Select from the data all lines with the word "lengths".
=== Section Start ===
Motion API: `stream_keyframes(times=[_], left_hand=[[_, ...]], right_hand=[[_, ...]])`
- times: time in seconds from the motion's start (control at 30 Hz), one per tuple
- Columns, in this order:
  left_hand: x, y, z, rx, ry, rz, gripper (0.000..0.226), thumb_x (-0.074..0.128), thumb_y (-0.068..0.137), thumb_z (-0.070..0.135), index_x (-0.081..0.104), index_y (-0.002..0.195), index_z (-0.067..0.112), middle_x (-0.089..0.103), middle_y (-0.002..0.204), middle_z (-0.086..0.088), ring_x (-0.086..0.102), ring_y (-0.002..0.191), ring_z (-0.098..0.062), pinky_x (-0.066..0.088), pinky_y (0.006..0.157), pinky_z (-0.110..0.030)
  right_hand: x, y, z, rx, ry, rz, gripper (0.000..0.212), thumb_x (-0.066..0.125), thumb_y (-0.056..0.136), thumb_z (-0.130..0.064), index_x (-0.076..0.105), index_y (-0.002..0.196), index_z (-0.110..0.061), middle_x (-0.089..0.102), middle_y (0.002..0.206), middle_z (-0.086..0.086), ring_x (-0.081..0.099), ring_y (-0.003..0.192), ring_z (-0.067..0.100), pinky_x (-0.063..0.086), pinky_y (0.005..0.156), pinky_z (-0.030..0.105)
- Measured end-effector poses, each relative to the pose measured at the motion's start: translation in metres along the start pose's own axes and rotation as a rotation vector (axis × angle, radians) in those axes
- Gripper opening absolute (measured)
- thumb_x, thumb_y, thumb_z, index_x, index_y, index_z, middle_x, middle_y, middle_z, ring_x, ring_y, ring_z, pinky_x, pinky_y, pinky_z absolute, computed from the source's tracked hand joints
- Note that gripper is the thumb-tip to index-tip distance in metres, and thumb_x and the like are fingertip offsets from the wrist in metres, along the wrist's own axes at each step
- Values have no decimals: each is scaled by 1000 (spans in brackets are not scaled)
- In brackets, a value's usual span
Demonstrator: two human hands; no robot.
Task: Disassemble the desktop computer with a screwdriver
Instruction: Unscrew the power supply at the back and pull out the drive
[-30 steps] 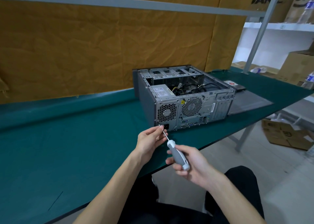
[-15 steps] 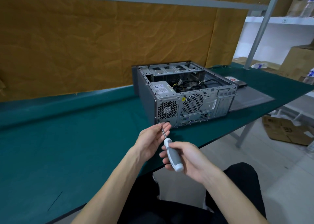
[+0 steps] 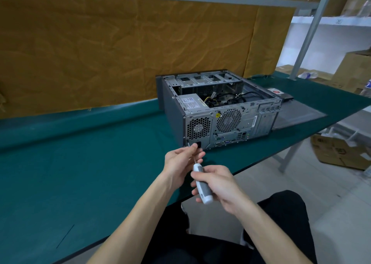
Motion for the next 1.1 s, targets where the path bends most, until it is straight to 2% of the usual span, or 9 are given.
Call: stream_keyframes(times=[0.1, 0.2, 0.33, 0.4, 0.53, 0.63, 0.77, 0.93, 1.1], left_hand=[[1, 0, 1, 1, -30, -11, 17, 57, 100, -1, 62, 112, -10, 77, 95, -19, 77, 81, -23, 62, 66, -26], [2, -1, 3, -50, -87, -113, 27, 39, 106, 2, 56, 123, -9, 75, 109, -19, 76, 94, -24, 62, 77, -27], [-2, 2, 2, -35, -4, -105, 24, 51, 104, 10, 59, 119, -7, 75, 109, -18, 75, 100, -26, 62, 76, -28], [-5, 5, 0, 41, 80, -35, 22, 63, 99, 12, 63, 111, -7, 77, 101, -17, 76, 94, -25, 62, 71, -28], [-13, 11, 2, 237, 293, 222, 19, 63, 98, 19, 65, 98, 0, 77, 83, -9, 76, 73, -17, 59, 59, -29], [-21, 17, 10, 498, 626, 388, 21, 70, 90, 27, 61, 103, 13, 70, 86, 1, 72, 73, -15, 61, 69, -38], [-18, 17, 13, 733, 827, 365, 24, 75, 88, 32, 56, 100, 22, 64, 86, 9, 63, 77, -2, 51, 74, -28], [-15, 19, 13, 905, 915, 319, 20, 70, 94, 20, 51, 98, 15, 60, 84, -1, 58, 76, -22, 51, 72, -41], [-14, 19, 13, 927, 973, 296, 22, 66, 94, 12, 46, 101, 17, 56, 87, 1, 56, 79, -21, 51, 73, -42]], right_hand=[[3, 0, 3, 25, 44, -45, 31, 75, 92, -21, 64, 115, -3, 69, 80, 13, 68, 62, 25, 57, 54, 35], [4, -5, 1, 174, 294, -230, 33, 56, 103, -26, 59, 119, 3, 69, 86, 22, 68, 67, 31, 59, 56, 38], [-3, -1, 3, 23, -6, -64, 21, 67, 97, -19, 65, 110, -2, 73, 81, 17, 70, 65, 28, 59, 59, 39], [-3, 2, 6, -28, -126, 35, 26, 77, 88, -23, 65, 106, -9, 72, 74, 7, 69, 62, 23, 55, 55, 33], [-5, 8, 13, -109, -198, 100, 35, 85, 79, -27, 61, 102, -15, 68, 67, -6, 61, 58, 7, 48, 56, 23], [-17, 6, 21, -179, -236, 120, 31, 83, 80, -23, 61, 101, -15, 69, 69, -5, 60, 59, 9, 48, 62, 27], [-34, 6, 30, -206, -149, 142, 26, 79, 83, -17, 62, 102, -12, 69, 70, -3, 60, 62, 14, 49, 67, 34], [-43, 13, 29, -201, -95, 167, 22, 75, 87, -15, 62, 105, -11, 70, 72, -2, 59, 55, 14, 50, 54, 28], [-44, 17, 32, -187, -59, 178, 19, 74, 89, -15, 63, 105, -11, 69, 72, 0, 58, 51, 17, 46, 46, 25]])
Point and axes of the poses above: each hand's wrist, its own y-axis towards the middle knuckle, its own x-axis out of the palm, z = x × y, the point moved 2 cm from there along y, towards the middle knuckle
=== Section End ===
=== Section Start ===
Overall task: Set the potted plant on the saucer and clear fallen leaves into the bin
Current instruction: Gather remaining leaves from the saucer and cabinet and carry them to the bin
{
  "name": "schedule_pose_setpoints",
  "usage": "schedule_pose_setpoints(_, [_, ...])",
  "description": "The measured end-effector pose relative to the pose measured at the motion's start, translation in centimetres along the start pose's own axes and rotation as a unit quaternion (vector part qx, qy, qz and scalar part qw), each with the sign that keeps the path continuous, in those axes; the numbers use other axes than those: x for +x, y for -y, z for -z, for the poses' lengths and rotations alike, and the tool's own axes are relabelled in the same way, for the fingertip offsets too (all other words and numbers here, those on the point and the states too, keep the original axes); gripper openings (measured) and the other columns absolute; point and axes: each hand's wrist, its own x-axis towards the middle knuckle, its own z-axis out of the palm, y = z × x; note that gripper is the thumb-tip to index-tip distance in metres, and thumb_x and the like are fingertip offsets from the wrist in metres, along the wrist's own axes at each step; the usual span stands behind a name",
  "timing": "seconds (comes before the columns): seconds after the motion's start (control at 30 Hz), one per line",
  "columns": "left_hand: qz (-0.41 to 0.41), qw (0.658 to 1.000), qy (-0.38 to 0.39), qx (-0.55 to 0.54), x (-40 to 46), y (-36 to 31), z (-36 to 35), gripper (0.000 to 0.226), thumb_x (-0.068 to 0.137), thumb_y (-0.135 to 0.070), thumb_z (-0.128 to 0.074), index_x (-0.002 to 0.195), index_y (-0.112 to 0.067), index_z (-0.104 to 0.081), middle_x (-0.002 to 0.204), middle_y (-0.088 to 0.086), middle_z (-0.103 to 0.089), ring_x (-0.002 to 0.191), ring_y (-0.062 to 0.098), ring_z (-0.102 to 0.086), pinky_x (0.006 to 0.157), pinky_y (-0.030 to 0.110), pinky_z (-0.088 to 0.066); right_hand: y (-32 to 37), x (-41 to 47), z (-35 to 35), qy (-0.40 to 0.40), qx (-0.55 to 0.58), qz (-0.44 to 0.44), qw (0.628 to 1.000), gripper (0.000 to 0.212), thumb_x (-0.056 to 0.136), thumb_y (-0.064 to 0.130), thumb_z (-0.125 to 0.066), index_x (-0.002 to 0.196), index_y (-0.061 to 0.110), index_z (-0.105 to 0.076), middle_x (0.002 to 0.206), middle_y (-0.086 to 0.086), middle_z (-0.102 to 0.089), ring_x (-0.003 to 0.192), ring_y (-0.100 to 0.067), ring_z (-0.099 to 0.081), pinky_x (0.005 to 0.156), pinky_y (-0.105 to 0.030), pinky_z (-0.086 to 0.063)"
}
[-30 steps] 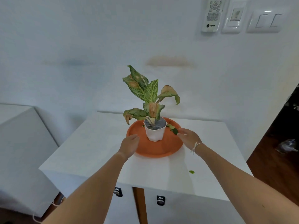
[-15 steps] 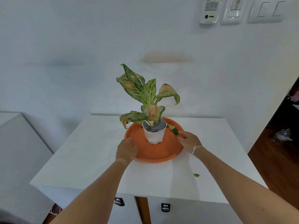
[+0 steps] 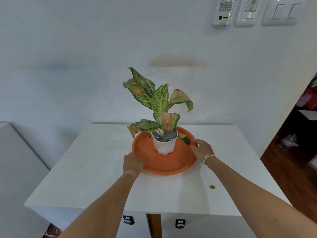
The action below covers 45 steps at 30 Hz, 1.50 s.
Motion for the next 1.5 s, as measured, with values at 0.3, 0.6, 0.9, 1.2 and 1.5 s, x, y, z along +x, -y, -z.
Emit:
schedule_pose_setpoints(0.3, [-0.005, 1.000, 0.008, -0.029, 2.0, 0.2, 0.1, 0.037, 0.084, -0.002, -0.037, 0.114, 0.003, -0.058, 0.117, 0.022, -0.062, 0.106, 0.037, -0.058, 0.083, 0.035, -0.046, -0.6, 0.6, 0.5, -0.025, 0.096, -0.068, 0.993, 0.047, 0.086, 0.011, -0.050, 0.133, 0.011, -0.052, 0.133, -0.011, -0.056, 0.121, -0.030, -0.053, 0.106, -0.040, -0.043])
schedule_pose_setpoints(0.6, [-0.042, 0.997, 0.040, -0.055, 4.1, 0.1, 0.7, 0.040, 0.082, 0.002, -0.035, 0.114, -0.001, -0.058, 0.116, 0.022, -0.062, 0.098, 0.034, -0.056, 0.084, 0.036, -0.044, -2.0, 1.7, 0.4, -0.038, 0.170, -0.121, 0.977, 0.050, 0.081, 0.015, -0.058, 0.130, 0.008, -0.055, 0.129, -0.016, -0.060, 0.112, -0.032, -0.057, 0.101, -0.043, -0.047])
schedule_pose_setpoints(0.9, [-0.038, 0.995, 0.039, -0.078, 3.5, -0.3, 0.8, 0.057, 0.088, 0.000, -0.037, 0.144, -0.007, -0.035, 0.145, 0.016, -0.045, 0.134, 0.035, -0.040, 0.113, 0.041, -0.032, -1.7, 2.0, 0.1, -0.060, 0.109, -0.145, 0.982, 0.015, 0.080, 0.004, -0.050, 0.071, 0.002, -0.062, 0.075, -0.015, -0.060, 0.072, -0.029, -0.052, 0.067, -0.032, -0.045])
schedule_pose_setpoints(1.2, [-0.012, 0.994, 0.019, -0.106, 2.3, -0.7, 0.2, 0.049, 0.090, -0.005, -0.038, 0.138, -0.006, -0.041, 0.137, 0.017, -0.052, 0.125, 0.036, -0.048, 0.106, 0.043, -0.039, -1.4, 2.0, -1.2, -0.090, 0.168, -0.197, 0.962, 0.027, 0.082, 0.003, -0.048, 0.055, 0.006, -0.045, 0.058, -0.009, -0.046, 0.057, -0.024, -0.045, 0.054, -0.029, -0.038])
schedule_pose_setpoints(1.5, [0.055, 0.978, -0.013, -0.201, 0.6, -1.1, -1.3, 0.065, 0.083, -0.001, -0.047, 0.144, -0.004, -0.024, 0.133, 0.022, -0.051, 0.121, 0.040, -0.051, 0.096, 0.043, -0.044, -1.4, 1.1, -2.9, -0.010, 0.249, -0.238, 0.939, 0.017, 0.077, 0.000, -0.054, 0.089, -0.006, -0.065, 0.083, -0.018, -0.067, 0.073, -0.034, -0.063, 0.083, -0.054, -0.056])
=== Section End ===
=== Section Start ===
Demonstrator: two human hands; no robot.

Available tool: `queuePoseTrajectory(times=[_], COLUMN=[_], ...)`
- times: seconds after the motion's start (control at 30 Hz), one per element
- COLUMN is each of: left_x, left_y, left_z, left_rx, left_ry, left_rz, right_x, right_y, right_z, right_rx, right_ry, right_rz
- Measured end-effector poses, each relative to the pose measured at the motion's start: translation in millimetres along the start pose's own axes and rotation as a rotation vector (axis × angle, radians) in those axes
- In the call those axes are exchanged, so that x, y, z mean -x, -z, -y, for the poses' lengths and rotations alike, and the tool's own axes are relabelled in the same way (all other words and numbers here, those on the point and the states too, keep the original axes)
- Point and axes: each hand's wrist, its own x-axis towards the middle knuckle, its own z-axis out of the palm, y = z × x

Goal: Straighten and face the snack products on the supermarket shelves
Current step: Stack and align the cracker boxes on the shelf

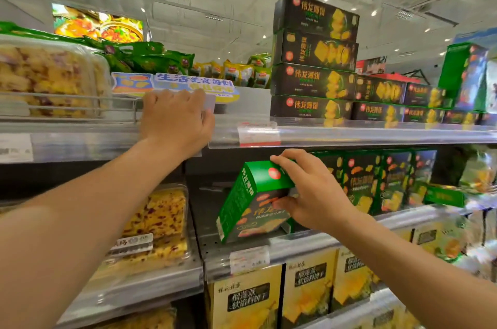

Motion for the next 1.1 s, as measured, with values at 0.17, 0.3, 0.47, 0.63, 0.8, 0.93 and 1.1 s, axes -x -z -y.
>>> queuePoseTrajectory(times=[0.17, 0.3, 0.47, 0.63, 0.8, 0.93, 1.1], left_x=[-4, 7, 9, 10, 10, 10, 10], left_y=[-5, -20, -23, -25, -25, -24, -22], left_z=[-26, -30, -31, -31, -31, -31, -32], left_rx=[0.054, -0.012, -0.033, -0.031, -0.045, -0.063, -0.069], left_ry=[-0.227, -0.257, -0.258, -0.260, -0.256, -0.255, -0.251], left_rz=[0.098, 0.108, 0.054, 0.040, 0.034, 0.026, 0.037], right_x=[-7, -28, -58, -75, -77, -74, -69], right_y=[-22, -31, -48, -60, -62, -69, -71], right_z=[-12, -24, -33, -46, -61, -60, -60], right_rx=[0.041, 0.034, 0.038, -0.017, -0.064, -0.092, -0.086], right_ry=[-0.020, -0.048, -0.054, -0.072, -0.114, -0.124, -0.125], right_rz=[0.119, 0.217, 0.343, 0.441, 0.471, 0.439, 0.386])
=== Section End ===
* _Expected answer_:
  "description": "The measured end-effector pose relative to the pose measured at the motion's start, translation in centimetres along the start pose's own axes and rotation as a unit quaternion (vector part qx, qy, qz and scalar part qw), each with the sign that keeps the path continuous, in those axes; the numbers use other axes than those: x for +x, y for -y, z for -z, for the poses' lengths and rotations alike, and the tool's own axes are relabelled in the same way, for the fingertip offsets too (all other words and numbers here, those on the point and the states too, keep the original axes); gripper openings (measured) and the other columns absolute; point and axes: each hand's wrist, its own x-axis towards the middle knuckle, its own z-axis out of the palm, y = z × x; note that gripper is the thumb-tip to index-tip distance in metres, and thumb_x and the like are fingertip offsets from the wrist in metres, along the wrist's own axes at each step; the usual span stands behind a name",
- In the call those axes are exchanged, so that x, y, z mean -x, -z, -y, for the poses' lengths and rotations alike, and the tool's own axes are relabelled in the same way (all other words and numbers here, those on the point and the states too, keep the original axes)

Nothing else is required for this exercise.